Нина. Если жене не изменять, что нечем.


Анна. Фактов мне не добыть. Не имея фактов, обвинять некультурно. (мужу) Эй, ты, дорогой, ты мне скажи, в Ольховатке ты вечерами не бедокурил?

Павел. (из коридора) Я записи вел.

Анна. (Нине). Видите. Литературному труду он вечера отдавал. Может, вы считаете, что этим он лишь измену прикрыть пытается? Какие девочки, мне не до них, я в номер войду и пишу… а потом записи в шкаф и не вспоминал о них ни хрена.


Нина. А вы в них заглядывали?

Анна. Нет.

Нина. А вы убеждены, что он… где он был?

Анна. В Ольховатке.

Нина. Что в Ольховатке он действительно что-то писал?


Анна. Не вернись он за записями, я бы задним числом его заподозрила. Будучи осененной вами. Но раз записи ему понадобились, подозрения с него сняты. Эй, дорогой!

Павел. (из коридора) Я слушаю.

Нина. Веру в тебя стремительно я теряла!

Павел. Себе на беду вы, женщины, глупым мыслям чрезвычайно подвержены.


Анна. Он о нас строго, но увы, весьма правильно. От домашних дел отвлекаем мы вас не слишком? Время после работы летит незаметно и не успеешь опомниться, как спать пора. Сегодня я до семи, а случается, до девяти засиживаюсь. Когда по дому что-нибудь делать?

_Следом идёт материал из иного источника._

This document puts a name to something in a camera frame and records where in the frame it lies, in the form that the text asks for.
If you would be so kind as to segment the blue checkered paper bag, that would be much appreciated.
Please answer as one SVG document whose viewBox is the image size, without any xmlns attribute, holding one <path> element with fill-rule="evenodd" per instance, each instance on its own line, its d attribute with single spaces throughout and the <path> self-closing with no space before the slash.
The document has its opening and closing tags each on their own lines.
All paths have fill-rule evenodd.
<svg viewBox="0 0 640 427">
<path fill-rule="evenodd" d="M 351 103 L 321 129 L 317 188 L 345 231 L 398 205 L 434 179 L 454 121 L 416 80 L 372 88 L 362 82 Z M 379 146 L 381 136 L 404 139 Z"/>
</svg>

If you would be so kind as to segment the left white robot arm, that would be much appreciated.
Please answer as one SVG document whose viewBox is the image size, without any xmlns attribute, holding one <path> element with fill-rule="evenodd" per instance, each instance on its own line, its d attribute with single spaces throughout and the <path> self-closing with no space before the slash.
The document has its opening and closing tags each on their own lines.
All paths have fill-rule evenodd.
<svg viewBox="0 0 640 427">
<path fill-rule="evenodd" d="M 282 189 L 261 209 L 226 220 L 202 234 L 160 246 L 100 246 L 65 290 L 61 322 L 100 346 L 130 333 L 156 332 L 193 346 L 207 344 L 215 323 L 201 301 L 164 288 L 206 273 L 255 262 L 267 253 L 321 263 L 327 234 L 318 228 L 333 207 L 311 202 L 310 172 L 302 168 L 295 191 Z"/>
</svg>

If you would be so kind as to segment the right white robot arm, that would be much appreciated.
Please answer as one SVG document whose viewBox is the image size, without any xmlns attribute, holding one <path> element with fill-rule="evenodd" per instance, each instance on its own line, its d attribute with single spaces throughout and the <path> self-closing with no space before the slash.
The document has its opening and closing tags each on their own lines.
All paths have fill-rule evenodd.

Нина. Я поесть приготовлю и на том все. Вслед за поеданием у меня отдых.

Анна. Словом, вы домашние заботы на выходные откладываете.

Нина. В выходные у меня отдых особенный.

Анна. Но отрывать от него на стирку и глажку вам ведь приходится.

Нина. Небольшие кусочки, очень небольшие.


Со свернутыми в трубочку листами в комнату заходит усатый и невеселый Павел.


Павел. Мне бы в Ольховатке без всяких сомнений вечерние часы отдыху отдавать, но в меня позаписывать вбилось. Люди вокруг меня новые, событий не круговорот, но зацепиться можно… на сахарном заводе по работе я был. (жене) Сотрудника поавторитетнее в Ольховатку бы не забросили, а меня послали.

Анна. И ты привез оттуда твои записи.

Павел. Зря я надежды на них возлагал. Похоронил и пусть бы лежали!

Анна. Ты и прежде о них неуважительно отзывался, но затем мнение изменил. Уговорил меня за ними приехать. Так ярко вещал, что я по-твоему поступила.

Павел. Ну пришли и в чем твоя жертва…

Анна. Мы человеку докучаем. А я не выношу быть кому-то в тягость. Думаешь, ей очень по душе нас у себя принимать?

Павел. Принимают не так. Когда принимают, непременное условие – за стол посадить.

Анна. Ты что же, хочешь, чтобы она нас еще и накормила?

Павел. Я лишь говорю о своем понимании того, когда принимают, а когда нет. (Нине). Уязвить вас я никоим образом не стремлюсь. Ничем угощать нас не нужно. Записи я забрал и мы с ней сейчас отбудем. Какой-нибудь напиток нам не предложите?

Анна. Чего?

Павел. Ладно, я из-под крана попью. (Нине) Вы уж извините меня за желание хотя бы кипяченой водой горло смочить.

Нина. Я дюшеса могу вам плеснуть.

Павел. Прекрасно!

Нина. Но он выдохшийся. Бутылку я плотно закручиваю, но газ все равно выходит. Полтора литра в бутылке – мне одной ее надолго…


Анна. Ваш муж дюшес не пьет?

Нина. Что он пьет, мне… такая у нас жизнь. С обилием отрицательного опыта. Семьи сломя голову создаем, а присмотревшись, хлебаем. (Павлу) Из ваших записей вы нам не почитаете?

Павел. Да не заслуживают они на суд публики быть представленными. Глазами по ним пробежался и опять на удивление плоскими их нашел. Я и раньше в них разочаровывался, но с недавних пор меня стало преследовать, что, возможно… написал, прочитал и недооценил. Надежда, само собой, оказалась ложной. Записи я унесу, но им не жить.

Нина. Сожжению их предадите?

Павел. Слишком пафосно. В помойный бак брошу.

Нина. Зачитайте из них сначала чего-нибудь.